We started noticing the problem of misinformation through the acknowledgement of ‘fake news’, information manipulation, and social media. But we didn’t know how far it would take us. I remember politicians in crisis, I remember: the news channels becoming everyday less reliable, people discussing without reasoning, canceling each other, avoiding to debate, not willing to dialogue, refusing to discuss, preferring not to open their mind. Even people who perceived themselves as the most open minded beings for ‘living and letting live’ and respecting everyone’s opinion on each matter, were just kicking others out of their lives or at least their social media. Block, report, erase – the ultimate solutions –.

We were expelled from society, ‘we’ as everyone, due to one or another ideology. How would we possibly be ignorant having this amount of information? That was not an option (according to us).We were not as naive as those who relied on Zeus or Tláloc, we even took The Bible as a great literary work at its best, as something you could believe as a choice, as a preference more than as an absolute truth. Just like The Odyssey… Are there people believing mermaids are real? Some, was Homer the writer of that book? Were there many writers using ‘Homer’ as a pseudonym? At least when we read it we understood it as a work of fiction… But then what about The Iliad and the Trojan war? And the Trojan horse? Was that part of history or is that one more fiction we decided to rely on?

What made the human race so desperate to have a past? Why didn’t we learn about our own history and were condemned to repeat something we weren’t even sure about? What were we repeating? The stories we were told? The stories we ‘learned’ or ‘read’? And then, in the privileged times, those who were really privileged knew what that meant; and that meant nothing but knowing we were manipulated, misinformed, and that we were part of a twisted game called ‘reality’. We had access to information, too much information indeed, but we didn’t know what was right and what was wrong.

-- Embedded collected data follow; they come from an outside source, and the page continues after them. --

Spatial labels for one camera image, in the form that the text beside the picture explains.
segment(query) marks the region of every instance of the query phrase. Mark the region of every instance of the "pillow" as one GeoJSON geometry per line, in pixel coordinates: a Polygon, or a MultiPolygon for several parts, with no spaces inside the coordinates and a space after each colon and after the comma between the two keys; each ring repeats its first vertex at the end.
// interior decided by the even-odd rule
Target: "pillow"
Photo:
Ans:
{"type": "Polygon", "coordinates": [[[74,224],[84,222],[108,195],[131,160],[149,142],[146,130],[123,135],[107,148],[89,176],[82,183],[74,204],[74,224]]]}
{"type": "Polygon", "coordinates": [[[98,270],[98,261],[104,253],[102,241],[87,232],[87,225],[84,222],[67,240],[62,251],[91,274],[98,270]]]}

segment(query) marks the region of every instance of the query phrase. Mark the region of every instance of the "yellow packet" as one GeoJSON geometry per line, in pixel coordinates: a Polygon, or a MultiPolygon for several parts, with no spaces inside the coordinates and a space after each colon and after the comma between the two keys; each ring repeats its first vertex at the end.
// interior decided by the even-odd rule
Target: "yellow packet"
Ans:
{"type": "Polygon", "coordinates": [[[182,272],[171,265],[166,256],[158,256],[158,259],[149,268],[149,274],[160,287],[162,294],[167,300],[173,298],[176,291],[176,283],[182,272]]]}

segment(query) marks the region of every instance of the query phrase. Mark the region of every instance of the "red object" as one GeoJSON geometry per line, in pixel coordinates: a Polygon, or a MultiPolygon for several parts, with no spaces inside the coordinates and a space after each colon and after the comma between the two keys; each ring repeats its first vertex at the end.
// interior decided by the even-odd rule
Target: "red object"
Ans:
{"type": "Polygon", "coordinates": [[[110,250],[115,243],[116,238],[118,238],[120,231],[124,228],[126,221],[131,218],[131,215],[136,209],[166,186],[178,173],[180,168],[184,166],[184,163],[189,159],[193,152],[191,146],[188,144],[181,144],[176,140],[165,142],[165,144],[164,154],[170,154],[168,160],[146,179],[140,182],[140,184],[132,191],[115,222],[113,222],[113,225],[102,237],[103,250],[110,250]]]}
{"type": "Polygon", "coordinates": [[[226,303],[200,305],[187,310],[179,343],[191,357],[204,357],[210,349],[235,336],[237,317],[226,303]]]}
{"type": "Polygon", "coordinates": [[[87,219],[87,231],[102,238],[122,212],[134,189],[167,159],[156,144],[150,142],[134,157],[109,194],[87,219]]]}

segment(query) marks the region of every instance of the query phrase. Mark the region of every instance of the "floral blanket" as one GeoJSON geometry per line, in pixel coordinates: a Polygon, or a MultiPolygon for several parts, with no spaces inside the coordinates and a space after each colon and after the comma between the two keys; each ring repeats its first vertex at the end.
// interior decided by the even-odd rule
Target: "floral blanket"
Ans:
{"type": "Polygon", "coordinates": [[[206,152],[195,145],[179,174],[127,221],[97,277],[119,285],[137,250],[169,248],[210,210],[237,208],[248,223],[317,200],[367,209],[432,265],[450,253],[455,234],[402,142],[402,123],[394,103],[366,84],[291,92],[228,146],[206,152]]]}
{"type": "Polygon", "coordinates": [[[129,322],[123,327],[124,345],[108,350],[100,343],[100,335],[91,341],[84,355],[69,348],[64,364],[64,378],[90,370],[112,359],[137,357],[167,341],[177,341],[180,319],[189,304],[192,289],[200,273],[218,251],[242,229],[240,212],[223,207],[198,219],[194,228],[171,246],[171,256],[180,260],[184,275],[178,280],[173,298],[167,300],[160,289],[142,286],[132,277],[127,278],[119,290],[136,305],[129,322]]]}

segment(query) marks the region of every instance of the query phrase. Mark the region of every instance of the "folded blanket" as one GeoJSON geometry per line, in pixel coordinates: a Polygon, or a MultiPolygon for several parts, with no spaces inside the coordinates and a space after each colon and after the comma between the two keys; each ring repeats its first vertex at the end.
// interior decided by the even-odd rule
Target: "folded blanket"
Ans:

Imagine people searching for a summary of a book, or information about historical events, and finding only the things their devices want them to know. Maybe a different version of a book, different dates or tales on how things happened in the past. Remember conspiracy theories? The potential reality of all those narratives… Then everything looked like fake information. Not a lot of people were aware of the ‘trap’ of being part of a distorted and individualistic construction of reality.

People stopped needing the physical things because the material reality was obsolete; newspapers, books, CDs, DVDs, all of that took too much space for the expensive little apartments we could afford. It was better to sell everything and pay rent, “anyway, those things will expire soon”, we thought. And we were right.

But ‘(barely) post-pandemic’, we found ourselves gathered for the first time in a gigantic space without being able to touch each other or hug, for the sake of our safety, and we wanted to talk about everything… And it was right there, when we talked, that we discovered we hadn’t been seeing the same movies, nor reading the same news or books. What did we have to prove to each other that our version was the real one?

Everybody took out their smartphone to show each other the content of it. But those devices were so smart, that they knew what each individual needed, so they had stopped showing us what was ‘happening’, and showed us instead what we ‘needed’ to see, for our own ‘well being’. – And now what? – Let’s look for the originals; the books, the films, the newspapers. – These are the originals. Everything is digital.

We didn’t see that coming. We were not only separated by rules, health measures, policies, social classes, intellectual interests. This world was every time more fictitious because we stopped being able to communicate. From one year to another, we lost the possibility of sharing experiences, of being exposed to the same content – not even circumstances –. That’s how each of us ended on its own, in this lucky, not difficult, progressive, scientific, technological era.